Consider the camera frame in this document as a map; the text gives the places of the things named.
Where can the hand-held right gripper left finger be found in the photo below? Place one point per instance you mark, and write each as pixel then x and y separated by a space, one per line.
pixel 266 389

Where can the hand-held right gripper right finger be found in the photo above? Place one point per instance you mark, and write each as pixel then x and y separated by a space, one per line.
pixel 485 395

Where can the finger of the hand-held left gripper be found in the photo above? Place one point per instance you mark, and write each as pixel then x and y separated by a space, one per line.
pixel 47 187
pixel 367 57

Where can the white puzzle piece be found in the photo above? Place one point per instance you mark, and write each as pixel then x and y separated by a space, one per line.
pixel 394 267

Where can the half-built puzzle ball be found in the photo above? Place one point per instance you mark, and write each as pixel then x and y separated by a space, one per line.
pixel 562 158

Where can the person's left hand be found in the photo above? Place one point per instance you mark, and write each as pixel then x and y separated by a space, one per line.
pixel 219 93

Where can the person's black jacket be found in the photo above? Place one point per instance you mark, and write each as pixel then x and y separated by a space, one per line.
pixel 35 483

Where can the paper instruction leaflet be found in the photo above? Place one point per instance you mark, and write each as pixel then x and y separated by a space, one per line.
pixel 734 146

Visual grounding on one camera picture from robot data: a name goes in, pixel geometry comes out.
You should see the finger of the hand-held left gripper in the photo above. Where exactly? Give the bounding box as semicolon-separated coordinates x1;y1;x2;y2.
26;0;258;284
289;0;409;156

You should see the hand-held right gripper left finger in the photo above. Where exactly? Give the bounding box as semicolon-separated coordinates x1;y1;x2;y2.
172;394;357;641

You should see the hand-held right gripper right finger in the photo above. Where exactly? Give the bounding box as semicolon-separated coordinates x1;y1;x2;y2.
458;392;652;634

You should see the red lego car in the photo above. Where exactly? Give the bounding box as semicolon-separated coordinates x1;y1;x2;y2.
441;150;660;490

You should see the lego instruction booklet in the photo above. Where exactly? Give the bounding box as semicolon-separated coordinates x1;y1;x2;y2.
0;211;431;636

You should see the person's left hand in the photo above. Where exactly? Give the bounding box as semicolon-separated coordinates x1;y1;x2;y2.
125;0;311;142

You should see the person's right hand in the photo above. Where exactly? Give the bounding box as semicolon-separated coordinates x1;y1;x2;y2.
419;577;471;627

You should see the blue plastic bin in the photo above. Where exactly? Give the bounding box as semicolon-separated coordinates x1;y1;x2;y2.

+--

Retype all of the listing exactly, leaving out no line.

Consider the camera frame in this document as a map; the text gives the places of the things named.
Where can the hand-held right gripper left finger be found in the photo below? Place one point per instance you mark, and write each as pixel then x and y separated by a space, one per line.
pixel 266 389

Where can the hand-held right gripper right finger be found in the photo above? Place one point per instance you mark, and write each as pixel then x and y separated by a space, one per line.
pixel 485 395

Where can the finger of the hand-held left gripper be found in the photo above? Place one point per instance you mark, and write each as pixel then x and y separated by a space, one per line.
pixel 47 187
pixel 367 57

Where can the white puzzle piece be found in the photo above? Place one point per instance you mark, and write each as pixel then x and y separated by a space, one per line.
pixel 394 267

Where can the half-built puzzle ball be found in the photo above? Place one point per instance you mark, and write each as pixel then x and y separated by a space, one per line.
pixel 562 158

Where can the person's left hand be found in the photo above? Place one point per instance you mark, and write each as pixel then x and y separated by a space, one per line.
pixel 219 93

Where can the person's black jacket be found in the photo above? Place one point per instance you mark, and write each as pixel then x and y separated by a space, one per line.
pixel 35 483

Where can the paper instruction leaflet be found in the photo above? Place one point per instance you mark, and write each as pixel then x and y separated by a space, one per line.
pixel 734 146

Visual grounding on one camera picture from robot data: a name goes in, pixel geometry comes out.
You should see the finger of the hand-held left gripper in the photo above. Where exactly? Give the bounding box as semicolon-separated coordinates x1;y1;x2;y2.
26;0;258;284
289;0;409;156

You should see the hand-held right gripper left finger in the photo above. Where exactly? Give the bounding box as semicolon-separated coordinates x1;y1;x2;y2.
172;394;357;641

You should see the hand-held right gripper right finger in the photo above. Where exactly? Give the bounding box as semicolon-separated coordinates x1;y1;x2;y2.
458;392;652;634

You should see the red lego car in the photo above. Where exactly? Give the bounding box as semicolon-separated coordinates x1;y1;x2;y2.
441;150;660;490

You should see the lego instruction booklet in the photo above. Where exactly? Give the bounding box as semicolon-separated coordinates x1;y1;x2;y2.
0;211;431;636

You should see the person's left hand in the photo above. Where exactly? Give the bounding box as semicolon-separated coordinates x1;y1;x2;y2.
125;0;311;142

You should see the person's right hand in the photo above. Where exactly? Give the bounding box as semicolon-separated coordinates x1;y1;x2;y2.
419;577;471;627

You should see the blue plastic bin in the photo above. Where exactly? Give the bounding box as semicolon-separated coordinates x1;y1;x2;y2.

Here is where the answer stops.